Asia’s Equity Faultline Rumblings
Asian emerging equity markets were down 7% compared with the 9% overall decline on the MSCI core Index through September, as Europe, Latin America and the companion frontier gauge fell further. Only Taiwan was positive with a 2% bump, although India, Malaysia and Thailand were close with barely negative readings. China “A” shares, Indonesia, Korea, Pakistan and the Philippines lagged with 10-20% losses, and Bangladesh also dropped double digits on the frontier gauge. The twin benchmarks had few winners, and Argentina and Turkey as crisis epicenters during the period were at the bottom with 50% selloffs.
According to fund trackers like EPFR and the Institute for International Finance, chronic foreign investor outflows, often fueled by ETFs which are one-quarter of the total, brought net allocation below $20 billion year to date, less than half 2017’s sum. Local bond market performance mirrored stocks, even though mutual fund commitments to the debt asset class were higher. Asian currencies slid against the dollar, while the International Monetary Fund maintained the regional economic growth forecast at 6% through 2019 despite festering trade and financial imbroglios with the US. Toward quarter-end money managers were particularly wary of current account deficits in India, Indonesia and the Philippines and possible domestic and overseas private debt overhangs that government fiscal and monetary tools may not readily overcome.
China’s official purchasing managers’ index was just over 50 in September, with export orders at a 2-year low as so-called Phase III tariffs on almost all US shipments are set. The move on its own would cut gross domestic product growth 1%, but JP Morgan predicts offsetting currency depreciation and project and credit stimulus as a complete counter. The Yuan depreciated 4% versus the dollar over the quarter for a 9% six-month slide. Its share of global foreign exchange reserves remains small at 2% according to the IMF, and the central bank pledged future rate increases roughly in line with the US Federal Reserve to prevent misalignment. The People’s Bank signed a memorandum with the Hong Kong Monetary Authority to better drain offshore liquidity, but Moody’s Ratings does not anticipate large-scale intervention.
The rater has a stable banking sector outlook for the coming year under a baseline 6-6.5% growth scenario, as it prepares for further international competition under recent opening gambits to quell Brussels’ and Washington’s access anger. However the Finance Ministry revealed local government debt outstanding in August at $2.5 trillion, approaching one-fifth of GDP, and Beijing reportedly directed state media to downplay risks from this exposure. The household debt/output ratio in turn soared to 50% in 2017, global insurer Allianz calculated. The central and provincial governments plan to issue RMB 750 billion in special infrastructure project bonds to fight export drag, which will add to the load that a new nationwide system is designed to track. Against this backdrop, domestic investors who account for 85% of trading have proven more skittish than foreign counterparts preferring to buy through the Hong Kong Stock Connects to Shanghai and Shenzhen. With the debt-trade blowups neither category was swayed by the news that the rival major FTSE index will increase its mainland share weighting to 5% in incremental stages through end-decade.

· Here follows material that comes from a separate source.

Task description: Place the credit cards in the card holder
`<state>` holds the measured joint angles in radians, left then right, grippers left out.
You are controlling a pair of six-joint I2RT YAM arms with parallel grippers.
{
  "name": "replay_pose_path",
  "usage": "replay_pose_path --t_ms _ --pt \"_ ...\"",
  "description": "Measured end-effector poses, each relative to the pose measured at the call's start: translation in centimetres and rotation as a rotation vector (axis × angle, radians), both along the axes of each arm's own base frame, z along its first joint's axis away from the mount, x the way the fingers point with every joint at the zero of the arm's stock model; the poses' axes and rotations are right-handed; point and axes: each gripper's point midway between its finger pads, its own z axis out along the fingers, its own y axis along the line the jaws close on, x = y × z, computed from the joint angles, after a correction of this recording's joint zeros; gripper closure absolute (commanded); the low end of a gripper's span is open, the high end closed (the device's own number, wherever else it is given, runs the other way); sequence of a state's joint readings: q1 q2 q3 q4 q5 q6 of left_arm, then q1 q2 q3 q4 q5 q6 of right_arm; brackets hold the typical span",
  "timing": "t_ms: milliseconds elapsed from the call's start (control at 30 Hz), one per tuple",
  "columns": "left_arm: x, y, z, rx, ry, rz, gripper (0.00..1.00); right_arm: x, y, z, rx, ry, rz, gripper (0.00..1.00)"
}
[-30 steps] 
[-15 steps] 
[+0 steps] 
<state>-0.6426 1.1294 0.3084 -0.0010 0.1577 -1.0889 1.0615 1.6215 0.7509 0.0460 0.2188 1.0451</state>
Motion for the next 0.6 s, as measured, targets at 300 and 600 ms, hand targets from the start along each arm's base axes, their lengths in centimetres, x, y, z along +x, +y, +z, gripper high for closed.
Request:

India and Indonesia were trouble spots as currencies reached record lows against the dollar with energy-driven external payments imbalances, and authorities responded with rate hikes and import curbs. Presidential incumbents, Narendra Modi and Joko Widodo, head into elections next year with respective 8% and 5% growth, but doubts about investor-friendly policies despite a raft of nominal liberalization and streamlining measures. Indian company earnings continued to advance at an over 10% annual clip to support high valuations, but property and financial industry intertwined woes were illustrated by a major non-bank lender debt default which punctured bullish sentiment. The government sent mixed signals in partially removing restrictions on overseas participation in local and rupee-denominated bonds abroad, while at the same time cracking down on tax and operating advantages of expatriate Indian fund vehicles. Jakarta will review public investment spending with the intent of shifting ownership and management to the private sector, while pressuring international hydrocarbons operators to keep business at home with state giant Pertamina. Along with resolving conflicting approaches, it must also handle natural disasters nearby the Bali IMF-World Bank meetings to magnify investor anxiety.